ABOUT THIS TASK: Check each line below for the word "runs", and copy those that have it.
======== TASK INPUT ========
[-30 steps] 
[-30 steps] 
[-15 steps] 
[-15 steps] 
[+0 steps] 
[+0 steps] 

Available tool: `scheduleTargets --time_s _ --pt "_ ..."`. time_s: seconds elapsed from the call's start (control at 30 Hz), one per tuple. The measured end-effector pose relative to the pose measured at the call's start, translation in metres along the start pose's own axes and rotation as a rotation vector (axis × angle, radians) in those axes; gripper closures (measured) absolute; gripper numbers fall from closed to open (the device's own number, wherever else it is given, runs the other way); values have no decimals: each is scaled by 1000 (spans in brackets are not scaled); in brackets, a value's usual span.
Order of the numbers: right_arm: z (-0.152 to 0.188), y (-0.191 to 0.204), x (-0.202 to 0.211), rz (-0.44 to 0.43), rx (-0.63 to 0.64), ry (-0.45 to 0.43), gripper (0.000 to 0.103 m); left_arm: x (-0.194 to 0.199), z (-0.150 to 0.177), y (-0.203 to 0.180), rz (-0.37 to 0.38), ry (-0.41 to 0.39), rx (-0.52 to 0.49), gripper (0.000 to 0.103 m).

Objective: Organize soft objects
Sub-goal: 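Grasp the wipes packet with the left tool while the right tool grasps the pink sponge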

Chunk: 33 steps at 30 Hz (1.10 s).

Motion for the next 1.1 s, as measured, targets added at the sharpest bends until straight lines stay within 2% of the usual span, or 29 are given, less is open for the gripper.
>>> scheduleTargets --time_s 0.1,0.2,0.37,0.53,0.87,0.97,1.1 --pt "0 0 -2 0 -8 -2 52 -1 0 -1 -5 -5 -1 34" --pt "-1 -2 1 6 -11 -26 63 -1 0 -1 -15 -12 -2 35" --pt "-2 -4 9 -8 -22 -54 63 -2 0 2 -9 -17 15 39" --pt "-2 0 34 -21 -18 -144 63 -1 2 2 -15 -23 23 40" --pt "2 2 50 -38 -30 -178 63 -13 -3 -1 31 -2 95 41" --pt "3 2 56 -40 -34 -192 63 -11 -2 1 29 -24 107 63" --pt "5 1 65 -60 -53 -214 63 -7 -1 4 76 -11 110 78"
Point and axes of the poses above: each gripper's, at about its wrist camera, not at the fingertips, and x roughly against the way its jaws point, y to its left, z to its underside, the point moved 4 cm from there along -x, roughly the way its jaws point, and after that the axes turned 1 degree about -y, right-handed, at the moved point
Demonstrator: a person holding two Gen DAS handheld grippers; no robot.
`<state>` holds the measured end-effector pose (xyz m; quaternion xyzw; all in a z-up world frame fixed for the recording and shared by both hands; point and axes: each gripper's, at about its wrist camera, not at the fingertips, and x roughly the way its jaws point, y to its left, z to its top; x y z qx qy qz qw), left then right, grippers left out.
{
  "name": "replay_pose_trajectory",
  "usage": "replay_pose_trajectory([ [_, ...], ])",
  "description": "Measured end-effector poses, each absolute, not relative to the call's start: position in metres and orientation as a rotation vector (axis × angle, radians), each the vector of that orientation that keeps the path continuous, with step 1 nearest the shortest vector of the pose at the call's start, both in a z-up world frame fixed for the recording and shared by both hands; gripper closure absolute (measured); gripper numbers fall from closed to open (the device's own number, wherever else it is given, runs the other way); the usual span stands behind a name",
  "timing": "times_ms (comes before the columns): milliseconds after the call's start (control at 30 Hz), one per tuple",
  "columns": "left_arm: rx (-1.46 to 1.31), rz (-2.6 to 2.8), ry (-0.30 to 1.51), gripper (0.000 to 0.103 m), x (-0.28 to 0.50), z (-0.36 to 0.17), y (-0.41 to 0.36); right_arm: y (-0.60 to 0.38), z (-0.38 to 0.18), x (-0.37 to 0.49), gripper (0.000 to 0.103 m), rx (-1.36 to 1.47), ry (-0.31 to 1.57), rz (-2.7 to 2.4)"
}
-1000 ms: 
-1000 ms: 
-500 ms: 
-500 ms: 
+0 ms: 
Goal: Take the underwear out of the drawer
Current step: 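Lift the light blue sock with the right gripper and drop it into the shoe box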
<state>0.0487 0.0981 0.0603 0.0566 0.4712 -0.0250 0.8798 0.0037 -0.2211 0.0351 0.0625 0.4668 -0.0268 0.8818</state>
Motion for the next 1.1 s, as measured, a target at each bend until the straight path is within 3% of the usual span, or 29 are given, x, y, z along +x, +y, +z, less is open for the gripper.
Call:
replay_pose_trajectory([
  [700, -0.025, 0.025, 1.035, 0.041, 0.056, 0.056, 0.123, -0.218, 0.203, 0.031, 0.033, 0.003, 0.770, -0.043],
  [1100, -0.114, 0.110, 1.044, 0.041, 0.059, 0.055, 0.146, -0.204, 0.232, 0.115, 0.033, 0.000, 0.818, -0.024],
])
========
RESULT OF THE EXERCISE:
Available tool: `scheduleTargets --time_s _ --pt "_ ..."`. time_s: seconds elapsed from the call's start (control at 30 Hz), one per tuple. The measured end-effector pose relative to the pose measured at the call's start, translation in metres along the start pose's own axes and rotation as a rotation vector (axis × angle, radians) in those axes; gripper closures (measured) absolute; gripper numbers fall from closed to open (the device's own number, wherever else it is given, runs the other way); values have no decimals: each is scaled by 1000 (spans in brackets are not scaled); in brackets, a value's usual span.
  "description": "Measured end-effector poses, each absolute, not relative to the call's start: position in metres and orientation as a rotation vector (axis × angle, radians), each the vector of that orientation that keeps the path continuous, with step 1 nearest the shortest vector of the pose at the call's start, both in a z-up world frame fixed for the recording and shared by both hands; gripper closure absolute (measured); gripper numbers fall from closed to open (the device's own number, wherever else it is given, runs the other way); the usual span stands behind a name",

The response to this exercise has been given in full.